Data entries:
------------------------------------------------

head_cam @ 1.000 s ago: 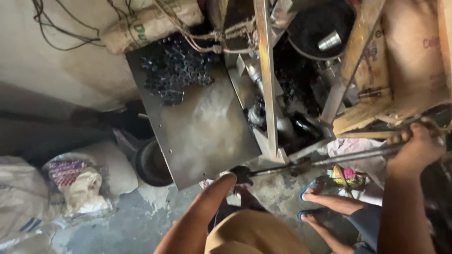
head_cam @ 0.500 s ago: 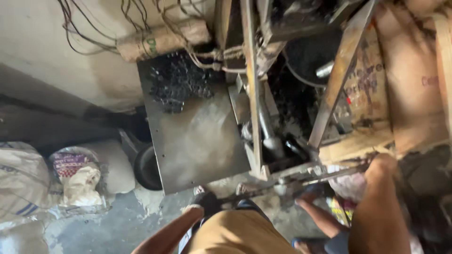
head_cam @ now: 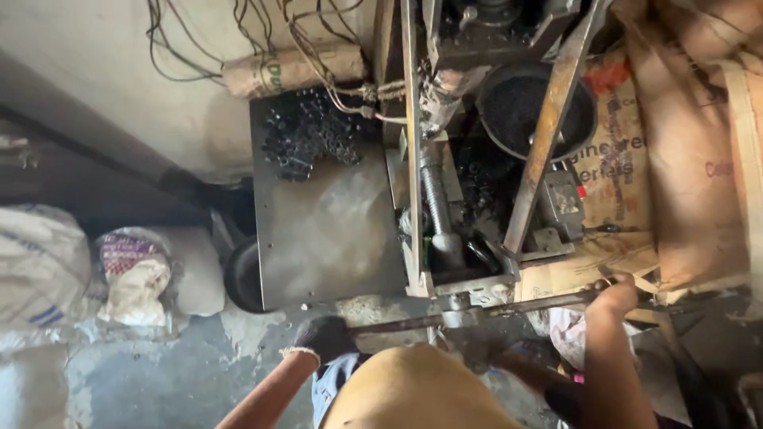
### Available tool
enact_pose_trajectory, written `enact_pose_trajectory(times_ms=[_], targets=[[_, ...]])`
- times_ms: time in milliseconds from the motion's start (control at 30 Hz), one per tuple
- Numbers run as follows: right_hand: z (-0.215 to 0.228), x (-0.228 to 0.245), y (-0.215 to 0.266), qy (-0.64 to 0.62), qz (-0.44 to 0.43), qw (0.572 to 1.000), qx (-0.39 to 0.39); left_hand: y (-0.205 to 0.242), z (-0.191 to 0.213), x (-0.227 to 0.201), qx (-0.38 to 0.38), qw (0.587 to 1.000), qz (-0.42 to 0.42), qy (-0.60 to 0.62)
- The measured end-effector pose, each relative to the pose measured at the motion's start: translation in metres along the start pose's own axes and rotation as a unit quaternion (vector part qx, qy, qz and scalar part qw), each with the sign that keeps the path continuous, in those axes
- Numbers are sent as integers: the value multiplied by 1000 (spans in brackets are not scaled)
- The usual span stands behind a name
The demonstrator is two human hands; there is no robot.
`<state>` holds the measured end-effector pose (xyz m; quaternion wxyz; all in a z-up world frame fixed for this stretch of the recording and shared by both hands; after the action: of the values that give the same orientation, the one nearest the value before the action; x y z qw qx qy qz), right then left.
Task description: The person operates a manual press machine in a workshop. They place small metal pieces into a mold, pull a lever to activate the press, and then remove the formed parts, repeating the cycle.
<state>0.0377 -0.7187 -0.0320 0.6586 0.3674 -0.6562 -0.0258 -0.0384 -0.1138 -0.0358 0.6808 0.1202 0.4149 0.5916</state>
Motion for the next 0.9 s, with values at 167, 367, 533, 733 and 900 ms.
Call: enact_pose_trajectory(times_ms=[167, 367, 533, 733, 900], targets=[[18, -17, 0, 38, 104, 992, 58, -13, -16, -60, -132, 988, -81, -15], [32, 38, 6, 294, 357, 871, 167, -34, -44, -102, -249, 963, -26, -98], [-54, 102, 11, 391, 460, 761, 238, -40, -50, -99, -219, 967, 27, -124], [-138, 84, 16, 474, 678, 487, 279, -48, -55, -94, -189, 972, 50, -128], [-164, 76, -8, 554, 593, 541, 218, -55, -60, -89, -178, 972, 73, -131]])
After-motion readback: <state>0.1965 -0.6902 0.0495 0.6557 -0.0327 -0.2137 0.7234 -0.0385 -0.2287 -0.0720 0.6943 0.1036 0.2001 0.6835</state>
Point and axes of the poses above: each hand's wrist, its own y-axis away from the middle knuckle, its own z-axis out of the back of the hand, x = y × z, the point moved 2 cm from there along -y, towards the middle knuckle, and after that the axes turned 2 degrees about -z, right-handed, at the moved point
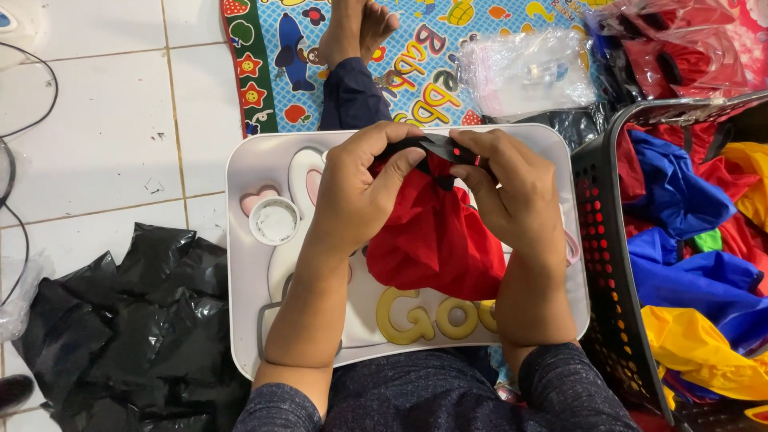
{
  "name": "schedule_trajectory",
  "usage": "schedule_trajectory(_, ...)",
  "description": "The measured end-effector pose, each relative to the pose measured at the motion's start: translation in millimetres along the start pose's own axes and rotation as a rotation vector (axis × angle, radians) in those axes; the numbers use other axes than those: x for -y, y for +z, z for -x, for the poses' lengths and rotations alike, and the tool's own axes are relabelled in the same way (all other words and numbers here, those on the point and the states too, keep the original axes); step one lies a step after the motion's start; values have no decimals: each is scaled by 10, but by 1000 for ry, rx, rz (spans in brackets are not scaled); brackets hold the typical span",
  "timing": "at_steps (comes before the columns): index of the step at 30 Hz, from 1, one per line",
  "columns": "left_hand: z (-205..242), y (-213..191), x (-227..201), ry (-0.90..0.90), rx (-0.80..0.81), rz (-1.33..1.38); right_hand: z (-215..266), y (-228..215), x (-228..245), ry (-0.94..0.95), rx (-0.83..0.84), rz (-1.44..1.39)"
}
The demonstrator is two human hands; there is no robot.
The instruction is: Trimming excess fabric or threads from the edge of a red fabric item using scissors on a small tray.
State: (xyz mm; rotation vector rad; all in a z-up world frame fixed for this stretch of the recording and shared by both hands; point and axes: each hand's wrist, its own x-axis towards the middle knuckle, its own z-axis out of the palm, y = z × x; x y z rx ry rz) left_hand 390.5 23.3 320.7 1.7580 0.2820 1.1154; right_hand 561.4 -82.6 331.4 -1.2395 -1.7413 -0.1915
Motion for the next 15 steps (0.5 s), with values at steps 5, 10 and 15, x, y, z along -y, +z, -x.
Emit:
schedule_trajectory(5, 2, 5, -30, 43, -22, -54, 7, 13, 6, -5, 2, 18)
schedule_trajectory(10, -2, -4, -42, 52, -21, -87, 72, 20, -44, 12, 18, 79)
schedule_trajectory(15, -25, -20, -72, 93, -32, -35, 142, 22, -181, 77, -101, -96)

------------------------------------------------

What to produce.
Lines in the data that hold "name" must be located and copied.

Solution to the exercise.
- The usual span stands behind a name
  "name": "schedule_trajectory",

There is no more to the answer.